Nike has higher asset management ratios than Adidas which implies that it is more effective in managing their liabilities or effective in utilizing their assets in generating revenues. The higher inventory turnover for Nike implies that they are more effective in converting their inventory into cash or they are using fewer inventories in generating more revenue (Kieso et al., 2011). Generally, Nike Corporation is relatively more efficient in their operations than Adidas AG.

Financial leverage ratios

Nike has lower debt ratios that Adidas implying that it uses fewer debts and more equity. Nike is relatively lowly leveraged than Adidas AG because it uses fewer debts and hence has less business risk (Kieso et al., 2011).

Market value ratios

Nike has relatively higher market value ratios than Adidas.

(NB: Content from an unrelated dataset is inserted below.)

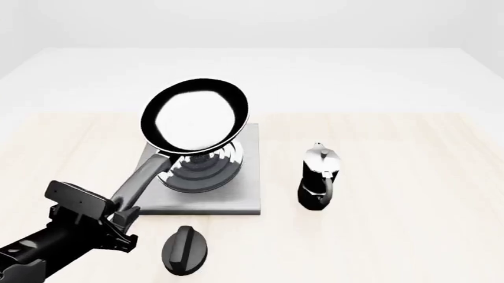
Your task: Put the frying pan on the stove.
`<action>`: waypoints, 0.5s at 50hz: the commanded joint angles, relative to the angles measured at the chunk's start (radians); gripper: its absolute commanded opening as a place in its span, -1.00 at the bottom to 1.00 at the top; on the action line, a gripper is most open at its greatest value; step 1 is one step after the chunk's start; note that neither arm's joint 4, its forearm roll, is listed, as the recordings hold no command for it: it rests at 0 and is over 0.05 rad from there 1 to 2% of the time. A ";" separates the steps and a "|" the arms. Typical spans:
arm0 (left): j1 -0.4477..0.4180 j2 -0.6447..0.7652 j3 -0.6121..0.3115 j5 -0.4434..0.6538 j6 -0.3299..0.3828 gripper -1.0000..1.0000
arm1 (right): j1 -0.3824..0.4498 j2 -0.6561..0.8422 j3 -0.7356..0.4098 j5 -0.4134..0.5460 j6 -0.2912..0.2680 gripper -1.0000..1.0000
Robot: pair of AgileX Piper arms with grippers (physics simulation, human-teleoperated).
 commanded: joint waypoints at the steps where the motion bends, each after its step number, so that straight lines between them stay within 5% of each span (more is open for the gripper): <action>1: 0.024 -0.011 0.009 -0.023 0.004 -1.00 | 0.002 0.000 -0.003 0.002 -0.002 1.00; 25: -0.018 0.107 0.029 -0.137 -0.023 -1.00 | 0.006 0.000 -0.013 0.010 -0.007 1.00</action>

This implies that the investors of Nike perceive or think highly of the companies’ current performance and future prospects (Kapil, 2011). Nike Corporation is making relatively more money for their shareholders tha Adidas AG because of their higher profitability. Nike’s value of their stocks is relatively higher than that of Adidas. In addition, Nike’s investors expect a relatively higher earnings growth from Nike. Nike’s investors are willing to pay more per dollar of earnings which implies that it is a relatively good investment (Kapil, 2011).

Conclusion

Conclusion

The two companies operate in one industry and have almost the same products; however, they have different financial performances. Although, both the firms have almost close financial performance, the best company to invest in is Nike because of the following reasons. Firstly, Nike has lower debt ratios hence has fewer business risks. Nike has low exposures to interest rate risk compared to Adidas. Secondly, Nike has higher profitability and liquidity and hence has enough cash to meet their daily operations (Spiceland et al. 2011). Finally, Nike is more positioned to offer the highest financial rewards because it is more liquid, more profitable and more efficient in their operations than Adidas AG. On the other hand, Nike Corporation has strong brand recognition as well as loyalty. All these offer the company with an opportunity of obtaining higher revenues that they can offer to their investors (Mullin et al 120).